Providence Medical Technology, Inc., (developer of innovative cervical spine technology), announced the publication of multiple independent studies demonstrating the results of its tissue-sparing posterior cervical fusion technology.
In the first study published by Lenzi J, et al. in World Neurosurgery (2017), the authors report results from the first ever prospective, randomized, controlled trial comparing operative results using the DTRAX® Expandable Cage system versus conservative care for patients diagnosed with single-level cervical radiculopathy. The study presents data on 40 patients from each group. The paper reports significant improvements in VAS neck and arm pain relative to the control group at all time points out to one year. The paper also reports marked improvements from baseline in NDI and SF-36. This publication was completed independent of any conflict of interest from the authors and not sponsored in any way by the company. The table below summarizes the VAS results.
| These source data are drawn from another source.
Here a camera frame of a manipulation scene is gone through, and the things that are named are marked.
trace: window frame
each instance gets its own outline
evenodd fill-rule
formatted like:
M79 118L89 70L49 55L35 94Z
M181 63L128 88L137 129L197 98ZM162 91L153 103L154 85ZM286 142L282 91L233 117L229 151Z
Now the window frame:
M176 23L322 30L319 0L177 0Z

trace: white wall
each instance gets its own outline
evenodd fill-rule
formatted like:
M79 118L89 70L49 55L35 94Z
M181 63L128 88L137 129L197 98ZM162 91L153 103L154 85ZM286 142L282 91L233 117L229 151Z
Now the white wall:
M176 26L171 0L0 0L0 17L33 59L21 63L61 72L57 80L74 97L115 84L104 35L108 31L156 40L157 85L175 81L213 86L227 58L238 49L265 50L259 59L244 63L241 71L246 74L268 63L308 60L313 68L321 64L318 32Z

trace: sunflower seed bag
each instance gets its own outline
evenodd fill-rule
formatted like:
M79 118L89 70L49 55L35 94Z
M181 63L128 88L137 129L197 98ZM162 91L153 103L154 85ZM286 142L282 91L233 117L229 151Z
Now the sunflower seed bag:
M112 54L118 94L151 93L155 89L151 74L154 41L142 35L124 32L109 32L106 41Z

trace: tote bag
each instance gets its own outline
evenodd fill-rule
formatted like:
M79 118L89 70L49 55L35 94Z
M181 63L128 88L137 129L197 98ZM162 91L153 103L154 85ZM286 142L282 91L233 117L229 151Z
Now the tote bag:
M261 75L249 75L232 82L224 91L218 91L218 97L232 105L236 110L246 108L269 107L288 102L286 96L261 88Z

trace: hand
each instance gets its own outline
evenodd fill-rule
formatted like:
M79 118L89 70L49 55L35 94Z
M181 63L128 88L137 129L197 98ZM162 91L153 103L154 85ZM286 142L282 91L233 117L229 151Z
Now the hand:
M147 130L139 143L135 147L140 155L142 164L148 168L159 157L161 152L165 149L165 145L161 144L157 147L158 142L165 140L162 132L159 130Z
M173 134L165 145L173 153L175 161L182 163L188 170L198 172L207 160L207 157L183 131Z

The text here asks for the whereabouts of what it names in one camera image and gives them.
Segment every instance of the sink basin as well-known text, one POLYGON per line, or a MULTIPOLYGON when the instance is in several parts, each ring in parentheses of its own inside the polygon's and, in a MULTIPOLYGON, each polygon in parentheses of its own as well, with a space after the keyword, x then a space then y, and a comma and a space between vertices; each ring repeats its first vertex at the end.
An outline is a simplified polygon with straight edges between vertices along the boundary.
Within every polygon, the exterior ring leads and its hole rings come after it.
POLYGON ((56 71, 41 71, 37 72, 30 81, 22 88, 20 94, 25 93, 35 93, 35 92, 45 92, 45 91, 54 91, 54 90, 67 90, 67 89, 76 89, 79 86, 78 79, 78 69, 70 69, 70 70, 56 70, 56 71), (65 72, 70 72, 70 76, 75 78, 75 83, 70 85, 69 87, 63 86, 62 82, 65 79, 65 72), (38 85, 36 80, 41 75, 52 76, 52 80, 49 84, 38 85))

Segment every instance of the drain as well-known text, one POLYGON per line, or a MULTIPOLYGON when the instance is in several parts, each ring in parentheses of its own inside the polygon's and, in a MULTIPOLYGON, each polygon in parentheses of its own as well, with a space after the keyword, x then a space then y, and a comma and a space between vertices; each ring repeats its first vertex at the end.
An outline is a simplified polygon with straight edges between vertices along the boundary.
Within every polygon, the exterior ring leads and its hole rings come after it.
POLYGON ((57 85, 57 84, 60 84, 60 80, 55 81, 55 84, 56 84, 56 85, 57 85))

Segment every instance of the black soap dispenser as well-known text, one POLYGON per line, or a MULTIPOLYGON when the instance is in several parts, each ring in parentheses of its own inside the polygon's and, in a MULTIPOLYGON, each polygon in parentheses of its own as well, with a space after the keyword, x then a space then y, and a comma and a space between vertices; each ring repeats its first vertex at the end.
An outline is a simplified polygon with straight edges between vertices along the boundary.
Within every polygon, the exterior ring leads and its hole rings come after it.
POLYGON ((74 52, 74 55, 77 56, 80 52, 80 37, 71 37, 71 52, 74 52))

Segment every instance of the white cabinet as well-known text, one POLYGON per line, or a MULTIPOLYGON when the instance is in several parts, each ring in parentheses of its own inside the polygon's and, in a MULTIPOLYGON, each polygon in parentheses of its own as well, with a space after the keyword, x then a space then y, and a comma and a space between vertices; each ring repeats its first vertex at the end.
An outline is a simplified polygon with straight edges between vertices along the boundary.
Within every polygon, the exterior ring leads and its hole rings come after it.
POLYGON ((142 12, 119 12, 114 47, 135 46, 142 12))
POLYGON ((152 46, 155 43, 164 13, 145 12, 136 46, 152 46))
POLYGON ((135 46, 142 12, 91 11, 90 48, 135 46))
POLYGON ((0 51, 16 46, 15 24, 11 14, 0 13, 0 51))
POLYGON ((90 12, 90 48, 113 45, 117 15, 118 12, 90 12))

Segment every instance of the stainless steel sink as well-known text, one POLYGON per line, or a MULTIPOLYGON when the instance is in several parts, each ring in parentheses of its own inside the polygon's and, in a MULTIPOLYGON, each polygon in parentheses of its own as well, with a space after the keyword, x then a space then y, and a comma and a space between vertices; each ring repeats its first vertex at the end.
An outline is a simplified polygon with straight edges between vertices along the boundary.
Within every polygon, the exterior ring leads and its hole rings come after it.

|Pre||1 Month||6 Months||12 Months|
A complete copy of this study can be found at http://dx.doi.org/10.1016/j.wneu.2016.12.125
In the second publication by William Smith, et al. in Operative Neurosurgery (2017), the authors report the results of bilateral posterior cervical fusion cages for the treatment of anterior cervical pseudarthrosis again through the use of the company’s flagship tissue-sparing DTRAX Spinal System and CAVUX® Cervical Cages. This study was not sponsored by Providence in any way; however, some of the investigators and authors of this publication maintain ownership and compensation relationships with Providence. This paper reports results of 25 patients at a mean follow-up of 18 months. The table below summarizes improvements in VAS neck, VAS arm, and NDI scores. This study also reports that fusion was confirmed radiographically in all 25 patients.
A complete copy of this study can be found at http://doi.org/10.1093/ons/opx103
Jeff Smith, CEO of Providence: “We were delighted to receive notification of these recent publications adding to the growing body of clinical evidence supporting our innovative tissue-sparing posterior cervical fusion technology.” Smith notes, “We are grateful for the work of these authors and particularly thankful to the patients who volunteered to participate in a randomized controlled trial to study the impact of our novel surgical approach. These independent studies represent two of the more common applications of our cervical fusion technology, and it is encouraging that new clinical evidence continues to support these use cases. We are committed to clinical research and look forward to additional publications moving forward.”
The DTRAX Expandable Cage System used in the first study is CE marked and indicated for posterior cervical treatment at C3-C7 (inclusive) spinal levels for the following: patient with single level radiculopathy due to degenerative disc disease (DDD) as defined by back pain of discogenic origin with degeneration of the disc confirmed by history and radiographic studies and/or degenerative disease of the facets. The DTRAX Expandable Cage System used in the first study is not cleared or approved by the FDA and is not available for order or sale in the United States.
The CAVUX Cervical Cage system used in the second study is CE marked and FDA cleared and indicated for use in skeletally mature patients, with degenerative disc disease (DDD) of the cervical spine (C3-C7) with accompanying radicular symptoms at one disc level. DDD is defined as discogenic pain with degeneration of the disc confirmed by patient history and radiographic studies. Patients should have received at least size weeks of non-operative treatment prior to treatment with the device. Devices are intended to be used with autogenous bone graft and supplemental fixation, such as an anterior plating system.